Sur le plateau, un arc de cercle entre lointain et spectateurs. Il part de nulle part. Il n’arrive nulle part.
Un cercle, c’est vicieux, ça s’enroule sur lui-même. On s’y perd.
D’ailleurs au commencement ça avait déjà commencé. La perte.
Des hommes et des femmes anonymes suivent sans conviction ce trajet obligatoire. N’ont pas l’air rassurés.
L’intuition de ce qui va suivre, l’inexorable descente aux enfers.
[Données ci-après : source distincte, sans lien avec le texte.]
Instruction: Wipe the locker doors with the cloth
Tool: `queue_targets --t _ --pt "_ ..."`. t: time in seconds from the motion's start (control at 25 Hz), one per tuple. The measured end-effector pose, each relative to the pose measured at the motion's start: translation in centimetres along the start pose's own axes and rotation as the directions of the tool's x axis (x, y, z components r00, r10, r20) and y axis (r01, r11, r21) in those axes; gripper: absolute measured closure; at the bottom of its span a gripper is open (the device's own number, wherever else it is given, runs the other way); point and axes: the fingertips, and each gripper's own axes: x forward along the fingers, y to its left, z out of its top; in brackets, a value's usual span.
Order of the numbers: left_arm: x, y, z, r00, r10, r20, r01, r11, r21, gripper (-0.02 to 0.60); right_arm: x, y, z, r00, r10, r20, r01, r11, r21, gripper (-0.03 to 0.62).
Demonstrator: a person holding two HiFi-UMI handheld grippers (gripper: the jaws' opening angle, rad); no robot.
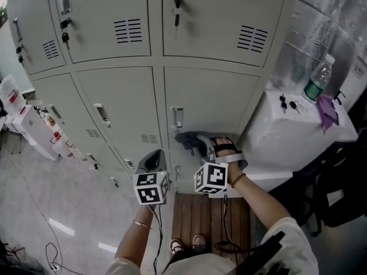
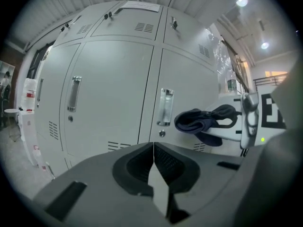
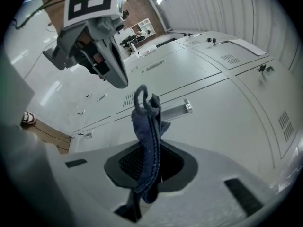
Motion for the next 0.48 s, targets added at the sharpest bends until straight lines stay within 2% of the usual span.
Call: queue_targets --t 0.32,0.48 --pt "-0.3 -3.9 6.2 0.996 -0.062 0.069 0.061 0.998 0.013 0.572 -4.4 -7.5 -1.5 0.992 -0.115 -0.041 0.114 0.993 -0.025 0.551" --pt "0.2 -5.6 8.7 0.991 -0.086 0.104 0.082 0.996 0.042 0.572 -5.9 -11.2 -2.5 0.983 -0.172 -0.062 0.17 0.985 -0.04 0.551"
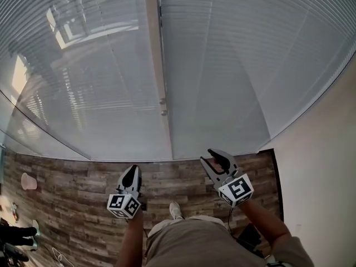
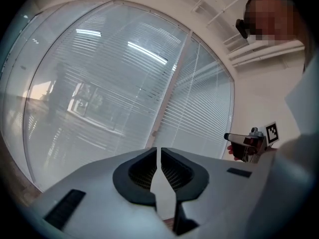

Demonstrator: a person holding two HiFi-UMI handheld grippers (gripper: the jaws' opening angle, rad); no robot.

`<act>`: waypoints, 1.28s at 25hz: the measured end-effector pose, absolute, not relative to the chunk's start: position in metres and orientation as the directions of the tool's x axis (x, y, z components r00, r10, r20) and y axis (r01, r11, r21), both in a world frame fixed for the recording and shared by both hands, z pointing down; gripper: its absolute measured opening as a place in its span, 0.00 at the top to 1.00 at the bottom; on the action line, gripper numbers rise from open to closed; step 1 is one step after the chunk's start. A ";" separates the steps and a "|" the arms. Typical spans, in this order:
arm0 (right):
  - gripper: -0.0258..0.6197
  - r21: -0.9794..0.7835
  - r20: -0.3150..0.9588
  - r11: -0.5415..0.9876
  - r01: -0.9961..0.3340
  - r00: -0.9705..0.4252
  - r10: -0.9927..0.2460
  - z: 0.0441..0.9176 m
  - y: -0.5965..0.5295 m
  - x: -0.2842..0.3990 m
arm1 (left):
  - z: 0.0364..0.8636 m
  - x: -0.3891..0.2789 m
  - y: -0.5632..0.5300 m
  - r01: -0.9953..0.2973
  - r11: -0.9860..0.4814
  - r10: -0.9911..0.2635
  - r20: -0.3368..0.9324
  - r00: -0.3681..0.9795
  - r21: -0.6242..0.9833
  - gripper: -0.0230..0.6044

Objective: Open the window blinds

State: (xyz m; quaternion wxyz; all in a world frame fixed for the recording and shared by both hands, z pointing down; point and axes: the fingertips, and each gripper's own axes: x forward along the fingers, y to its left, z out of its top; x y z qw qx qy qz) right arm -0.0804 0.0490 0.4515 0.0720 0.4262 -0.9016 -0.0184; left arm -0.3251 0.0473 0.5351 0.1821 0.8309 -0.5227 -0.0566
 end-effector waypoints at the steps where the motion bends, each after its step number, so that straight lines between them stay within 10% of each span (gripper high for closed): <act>1: 0.77 0.095 0.111 0.633 -0.768 -0.624 -0.774 0.453 0.045 -0.085 | 0.535 -0.328 0.043 -0.846 -0.398 -0.886 0.089 0.454 0.355 0.94; 32: 0.77 0.155 0.109 0.636 -0.756 -0.626 -0.772 0.463 0.012 -0.124 | 0.570 -0.346 -0.020 -0.792 -0.438 -0.855 0.074 0.513 0.426 0.88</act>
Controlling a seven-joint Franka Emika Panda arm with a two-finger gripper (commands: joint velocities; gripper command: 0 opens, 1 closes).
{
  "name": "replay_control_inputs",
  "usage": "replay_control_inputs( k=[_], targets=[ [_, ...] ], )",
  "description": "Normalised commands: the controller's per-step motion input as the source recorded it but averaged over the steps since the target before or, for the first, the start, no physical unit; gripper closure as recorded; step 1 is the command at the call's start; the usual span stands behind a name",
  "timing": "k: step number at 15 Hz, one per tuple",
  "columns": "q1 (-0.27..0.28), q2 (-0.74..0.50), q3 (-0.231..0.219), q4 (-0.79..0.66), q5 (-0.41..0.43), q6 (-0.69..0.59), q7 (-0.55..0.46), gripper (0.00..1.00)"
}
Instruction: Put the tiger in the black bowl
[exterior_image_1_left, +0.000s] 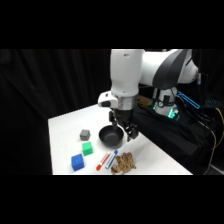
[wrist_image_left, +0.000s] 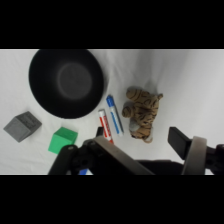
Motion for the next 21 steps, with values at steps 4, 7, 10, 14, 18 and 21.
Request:
replay_control_inputs(
  k=[4, 7, 10, 14, 18, 21],
  targets=[
    [0.121, 0.36, 0.025, 0.21, -0.083, 0.15, 0.19, 0.0],
    [0.136, 0.49, -0.042, 0.25, -0.15, 0.23, 0.21, 0.0],
    [0.168, 0.47, -0.126, 0.3, -0.183, 0.18, 0.19, 0.0],
    [0.167, 0.33, -0.165, 0.29, -0.152, 0.09, 0.13, 0.0],
    [0.094, 0.21, -0.12, 0.25, -0.081, 0.04, 0.05, 0.18],
    [0.066, 0.15, -0.091, 0.22, -0.057, 0.03, 0.02, 0.43]
  ],
)
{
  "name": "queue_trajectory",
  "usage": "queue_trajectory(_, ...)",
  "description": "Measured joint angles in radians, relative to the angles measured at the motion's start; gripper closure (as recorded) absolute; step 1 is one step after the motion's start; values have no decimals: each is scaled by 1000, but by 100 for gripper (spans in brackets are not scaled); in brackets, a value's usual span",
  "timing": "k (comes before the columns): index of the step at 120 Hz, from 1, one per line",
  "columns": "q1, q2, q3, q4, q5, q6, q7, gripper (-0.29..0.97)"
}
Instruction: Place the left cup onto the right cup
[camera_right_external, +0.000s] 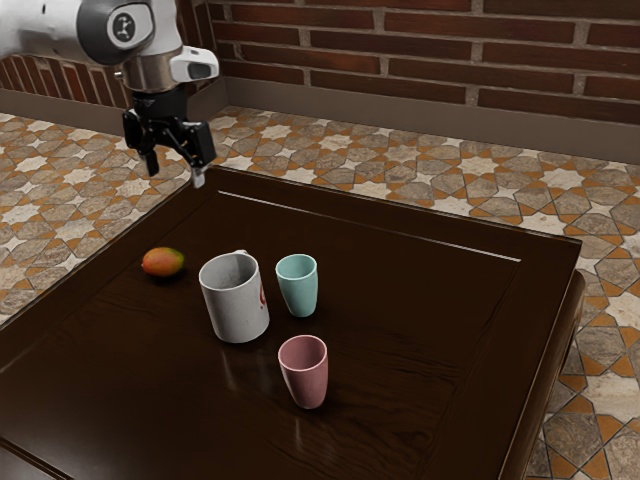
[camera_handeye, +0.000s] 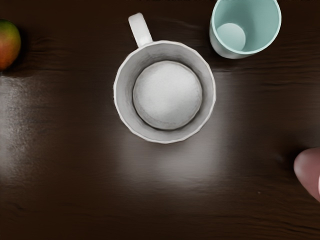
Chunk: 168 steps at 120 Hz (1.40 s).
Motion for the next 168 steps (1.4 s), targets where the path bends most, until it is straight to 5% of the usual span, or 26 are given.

Ils ont beau passer et repasser, les mêmes, suivis par d’autres qui leur ressemblent, ils se font tous avoir direct par un électro-broyeur, une machine pas drôle, tous détruits à la chaîne par du mécano-anodin, enfin une chose innommable qui n’a pas de conscience.
Ça c’est l’image sonore du début. Réglée dans l’espace comme une réminiscence. Entrecoupée de noirs. Les acteurs comme esclaves de l’image elle-même. Ce qui compte c’est le montage. Et le montage nous assure que la machine est en marche.
La mort va vite.
Cette machine d’extermination est manipulée par Richard (tutoyons-le, il est au plus intime avec chacun, potentielle victime). Richard, que Philippe Vincent préfère nous monter dans le reflet des visages tordus par la crainte et la suspicion; un dictateur qui se respecte n’a plus besoin d’être incarné. Son évocation stigmatise, et il ne manque pas d’intermédiaires (en particulier sa main gauche bureaucratique, centaure irrésistible de l’administration dans les petits souliers de Stéphane Bernard). Les bras droits, ce sont la famille, les amis, les confidents (disponibles à corps et à cris pour le grand guignol de leur roi futur, comme ce cher Buck); c’est plus sûr de faire tout ça en famille (terrible scène des enfants dégénérés), et qui aime bien châtie bien.
C’est la cruauté de Richard, induire le doute au plus profond de chacun, détruire sa conscience et son âme avant de le faire disparaître. Processus connu mais on ne s’habitue jamais.
Par un habile montage de disparition-réapparitions, le film cauchemardesque se déroule devant nous. Les acteurs découpent l’espace avant d’être découpés. le terrain est miné et le hasard en semble le maître, il s’agit de ne pas être là au mauvais moment, comme si l’espace lui-même avait le pouvoir de décider du lieu du gouffre. Les comédiens ont des accents de chœur antique, soutenus en direct par quatre musiciens qui donnent à la machine sa véracité de bistenclaque. Cette réclamation chantante, qui peut d’abord décontenancer, est brisée petit à petit par des moments de jeu pur où le rire nous délivre de l’oppression, nous laissant étrangement coupables.
Philippe Vincent réclame l’engagement de ses spectateurs, leur implication physique. Le son, les images, les collages énigmatiques de Spinoza ou de l’immortel Heiner Müller, tout bouscule, surprend, soulève brutalement, et nos mains se tendent instinctivement dans la dernière ascension fragile d’une Lady Anne trop humaine.
Il fallait bien une pietà, une dolorosa, pour faire la part de Dieu et celle du Diable.